> **Activity**
Where the records below have a line with "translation", that line is to be copied.

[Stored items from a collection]
┌──
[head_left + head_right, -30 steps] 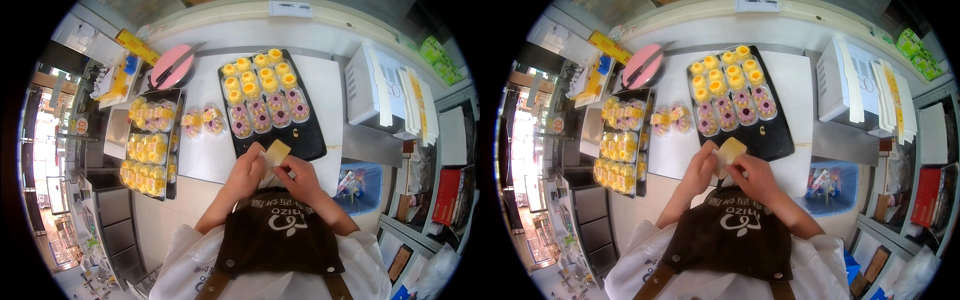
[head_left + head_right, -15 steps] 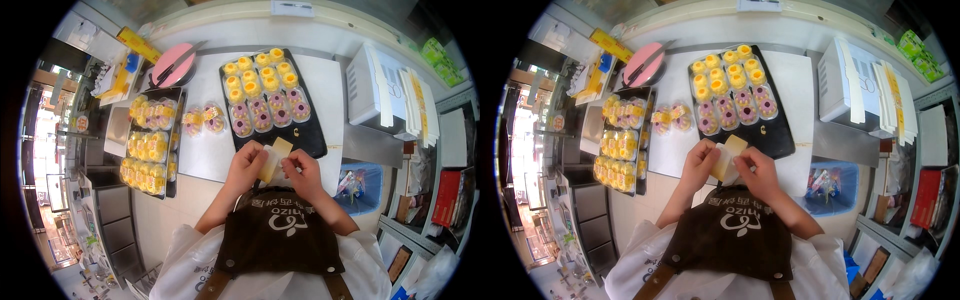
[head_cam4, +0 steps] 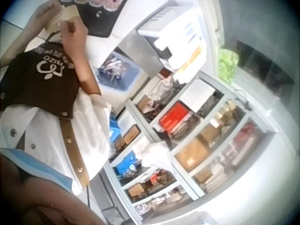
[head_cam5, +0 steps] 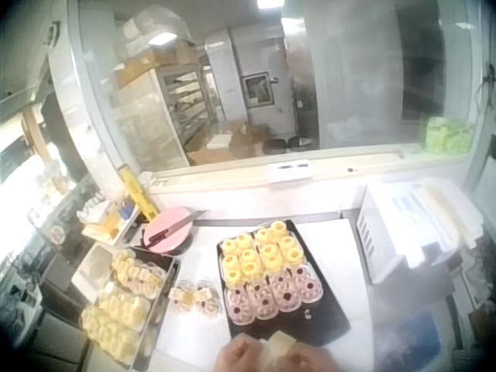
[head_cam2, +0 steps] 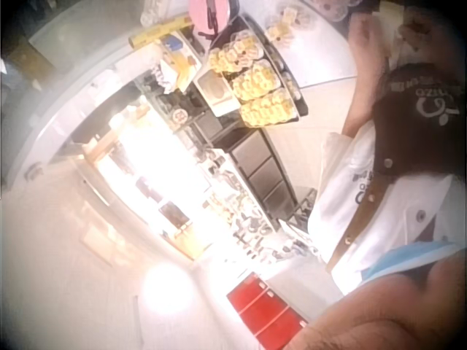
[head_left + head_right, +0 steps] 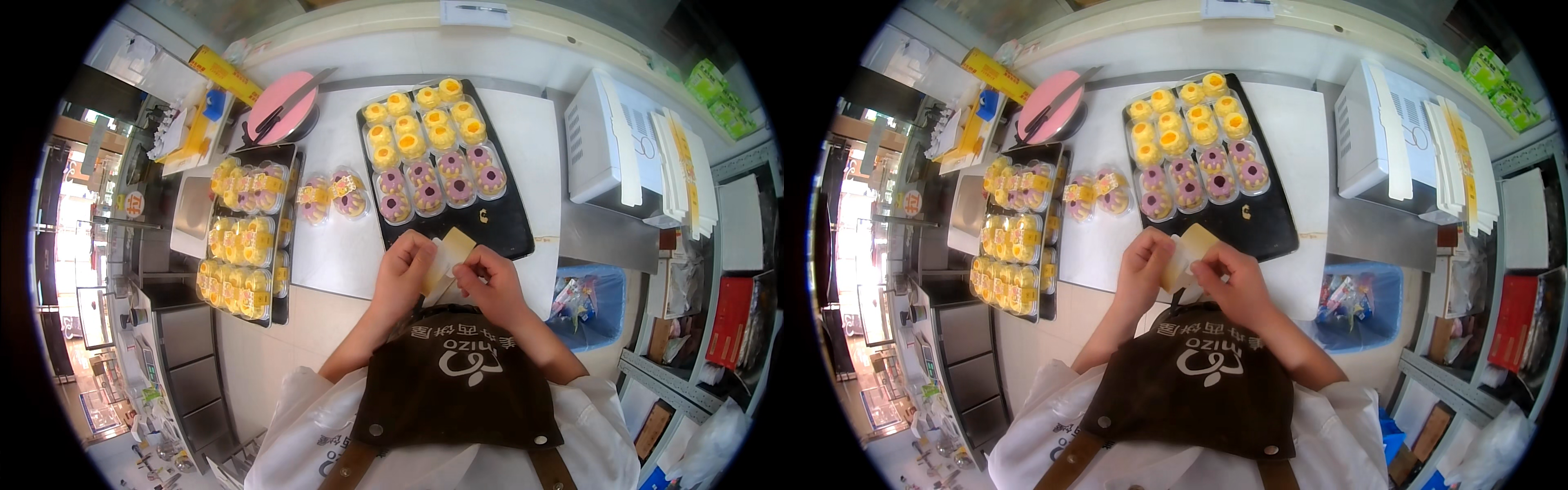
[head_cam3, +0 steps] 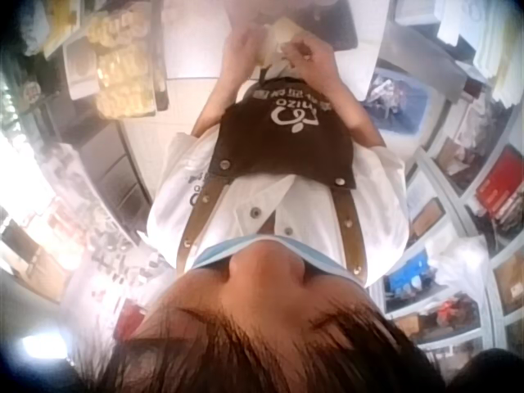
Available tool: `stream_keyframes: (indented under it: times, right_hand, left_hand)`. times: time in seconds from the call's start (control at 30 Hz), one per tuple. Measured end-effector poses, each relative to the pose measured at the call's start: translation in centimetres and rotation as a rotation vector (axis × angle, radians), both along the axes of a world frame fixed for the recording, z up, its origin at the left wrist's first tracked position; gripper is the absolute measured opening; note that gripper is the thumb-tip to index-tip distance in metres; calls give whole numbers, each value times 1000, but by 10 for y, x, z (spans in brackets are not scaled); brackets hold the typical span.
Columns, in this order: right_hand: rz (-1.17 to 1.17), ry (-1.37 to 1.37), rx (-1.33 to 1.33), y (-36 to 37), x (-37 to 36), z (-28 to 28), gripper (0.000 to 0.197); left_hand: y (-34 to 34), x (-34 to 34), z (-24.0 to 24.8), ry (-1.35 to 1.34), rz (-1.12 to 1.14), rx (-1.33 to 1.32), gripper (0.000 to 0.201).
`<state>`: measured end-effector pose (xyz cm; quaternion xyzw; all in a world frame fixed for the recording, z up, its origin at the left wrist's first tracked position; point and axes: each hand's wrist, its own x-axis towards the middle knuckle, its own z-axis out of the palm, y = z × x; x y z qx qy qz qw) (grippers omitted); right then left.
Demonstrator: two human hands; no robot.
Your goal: The person wraps individual yellow and purple pastries in clear plastic film and seals them with yellow labels. They work systematically on a tray of pastries, placing the wrapped items into a stack on the counter.
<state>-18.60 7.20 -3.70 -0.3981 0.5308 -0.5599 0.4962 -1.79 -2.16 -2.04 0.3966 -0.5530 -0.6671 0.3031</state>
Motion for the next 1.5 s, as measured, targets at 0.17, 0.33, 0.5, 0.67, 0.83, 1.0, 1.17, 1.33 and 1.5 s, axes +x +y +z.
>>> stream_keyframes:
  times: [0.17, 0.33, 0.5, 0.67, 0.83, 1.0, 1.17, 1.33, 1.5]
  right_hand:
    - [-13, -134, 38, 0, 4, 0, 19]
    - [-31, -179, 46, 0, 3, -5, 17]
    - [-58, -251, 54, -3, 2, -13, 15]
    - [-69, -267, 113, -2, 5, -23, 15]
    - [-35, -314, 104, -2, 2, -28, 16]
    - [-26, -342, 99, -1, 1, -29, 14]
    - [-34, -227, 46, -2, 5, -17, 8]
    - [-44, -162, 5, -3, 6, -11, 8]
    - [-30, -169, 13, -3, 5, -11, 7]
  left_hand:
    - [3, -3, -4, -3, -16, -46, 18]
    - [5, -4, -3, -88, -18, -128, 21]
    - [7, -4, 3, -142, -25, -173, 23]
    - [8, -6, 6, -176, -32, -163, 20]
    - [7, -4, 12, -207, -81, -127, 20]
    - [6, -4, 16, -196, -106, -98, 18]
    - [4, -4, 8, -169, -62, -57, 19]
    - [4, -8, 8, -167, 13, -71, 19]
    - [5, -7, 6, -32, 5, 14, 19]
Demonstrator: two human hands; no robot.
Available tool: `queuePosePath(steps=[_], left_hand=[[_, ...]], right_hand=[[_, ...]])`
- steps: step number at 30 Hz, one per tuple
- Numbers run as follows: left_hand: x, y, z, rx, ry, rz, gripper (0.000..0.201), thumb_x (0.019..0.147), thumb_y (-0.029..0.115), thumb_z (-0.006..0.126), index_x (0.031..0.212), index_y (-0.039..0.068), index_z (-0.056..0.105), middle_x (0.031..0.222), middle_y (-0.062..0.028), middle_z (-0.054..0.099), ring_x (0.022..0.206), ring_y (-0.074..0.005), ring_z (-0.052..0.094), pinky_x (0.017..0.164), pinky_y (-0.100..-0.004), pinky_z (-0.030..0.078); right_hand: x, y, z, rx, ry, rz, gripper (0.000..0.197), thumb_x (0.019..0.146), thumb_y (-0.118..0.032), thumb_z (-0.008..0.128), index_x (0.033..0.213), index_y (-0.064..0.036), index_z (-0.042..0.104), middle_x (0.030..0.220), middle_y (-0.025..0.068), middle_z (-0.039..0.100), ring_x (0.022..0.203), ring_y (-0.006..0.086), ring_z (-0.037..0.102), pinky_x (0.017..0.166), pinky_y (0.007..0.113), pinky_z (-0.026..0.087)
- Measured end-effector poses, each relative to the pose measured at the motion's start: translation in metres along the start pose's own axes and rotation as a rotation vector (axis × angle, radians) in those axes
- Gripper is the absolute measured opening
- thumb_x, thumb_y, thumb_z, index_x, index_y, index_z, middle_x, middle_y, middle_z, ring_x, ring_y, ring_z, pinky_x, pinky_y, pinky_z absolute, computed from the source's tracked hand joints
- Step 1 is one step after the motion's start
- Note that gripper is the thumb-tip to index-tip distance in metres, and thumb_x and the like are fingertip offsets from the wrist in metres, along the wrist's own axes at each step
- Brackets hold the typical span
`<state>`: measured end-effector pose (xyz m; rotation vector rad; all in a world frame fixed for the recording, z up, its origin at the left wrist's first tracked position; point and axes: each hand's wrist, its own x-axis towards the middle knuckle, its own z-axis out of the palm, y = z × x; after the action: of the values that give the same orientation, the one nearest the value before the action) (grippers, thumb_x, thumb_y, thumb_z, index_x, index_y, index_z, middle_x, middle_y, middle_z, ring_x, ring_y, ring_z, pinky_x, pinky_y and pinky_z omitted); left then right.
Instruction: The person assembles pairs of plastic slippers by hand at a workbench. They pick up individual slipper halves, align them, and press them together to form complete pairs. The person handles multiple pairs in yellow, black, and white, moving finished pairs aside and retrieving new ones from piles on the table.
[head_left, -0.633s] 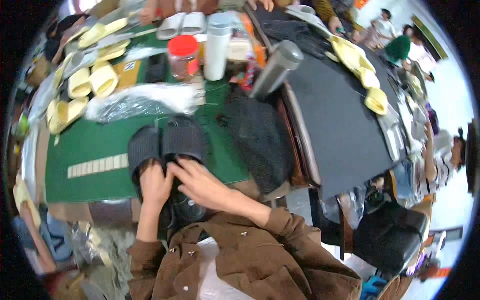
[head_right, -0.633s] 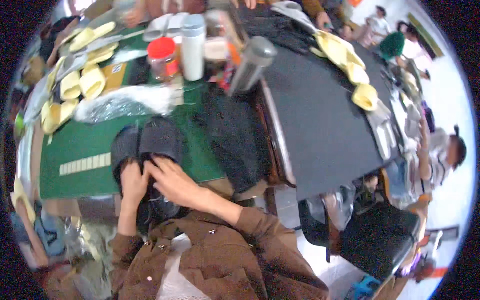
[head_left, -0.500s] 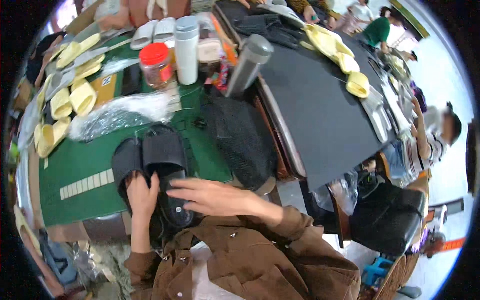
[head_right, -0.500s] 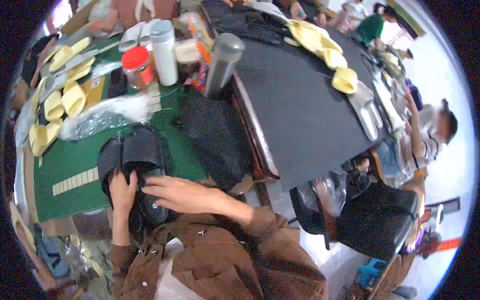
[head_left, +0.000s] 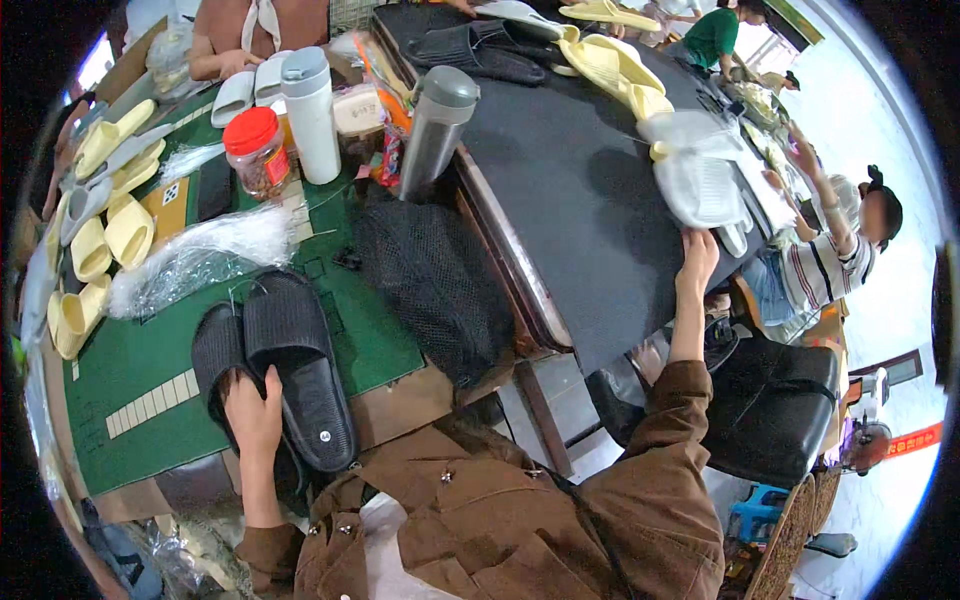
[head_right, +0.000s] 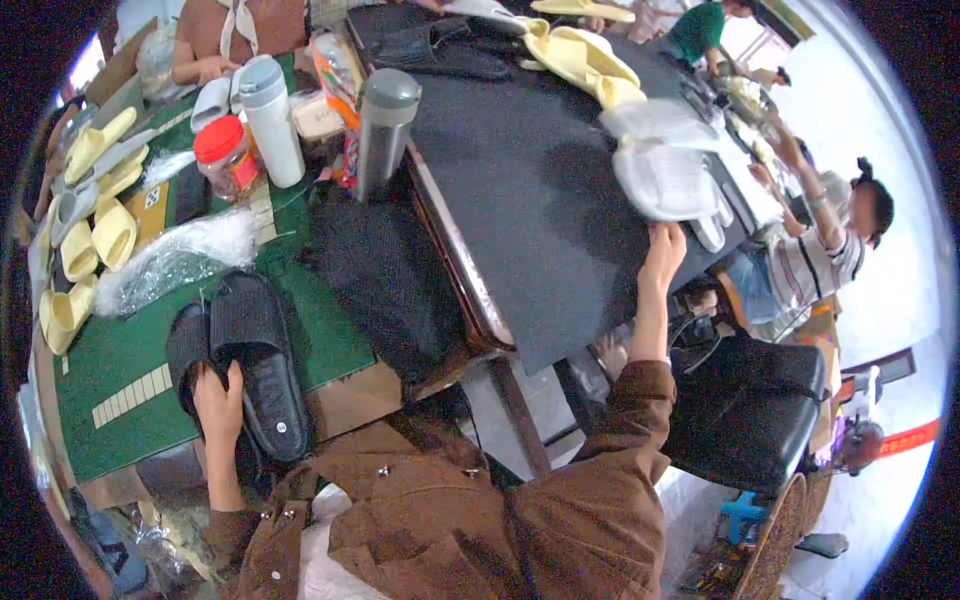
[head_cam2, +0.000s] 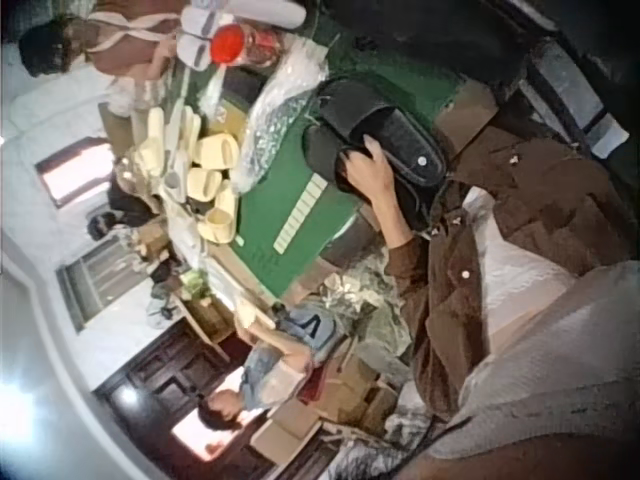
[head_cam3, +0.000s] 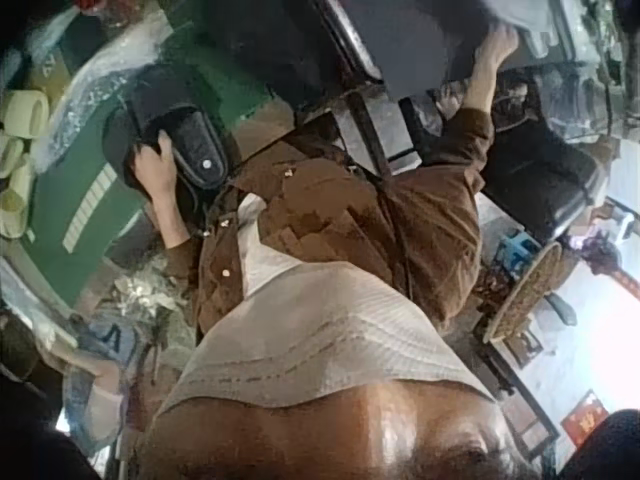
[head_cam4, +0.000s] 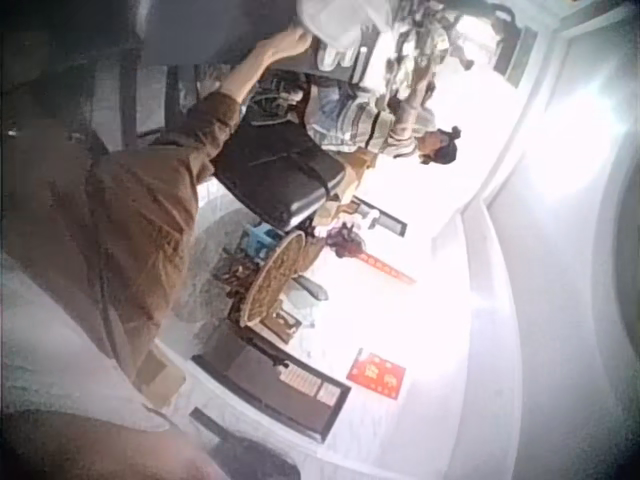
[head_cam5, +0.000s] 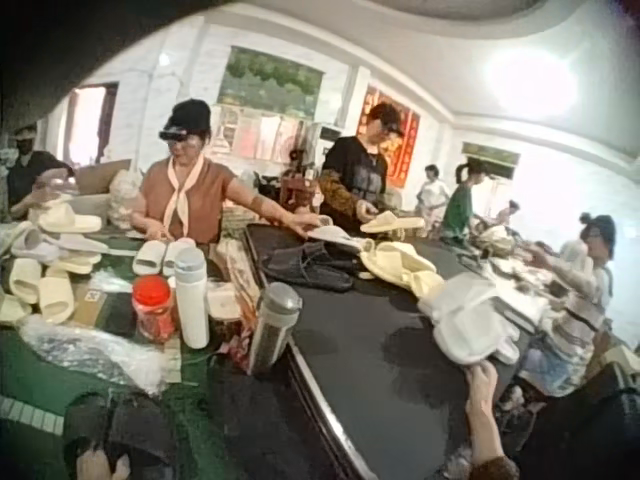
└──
> **Reply**
Available tool: `stream_keyframes: (indented under it: times, right_hand, left_hand)`. times: time in seconds from the call's start (control at 30 Hz), one per tuple. Measured end-effector poses, each relative to the pose measured at the call's start: translation in centimetres and rotation as a rotation vector (axis × angle, radians), both along the axes of a world frame fixed for the recording, z up, its origin at the left wrist's first tracked position; gripper is the absolute measured opening; note that gripper is the thumb-tip to index-tip distance in metres; calls give whole numbers, each value times 1000, but by 10 for y, x, z (spans in brackets are not scaled); brackets hold the typical span.
- Measured end-effector poses, each relative to the pose measured at the motion's start: translation in metres along the start pose's own axes and rotation as a rotation vector (axis × angle, radians) in those axes

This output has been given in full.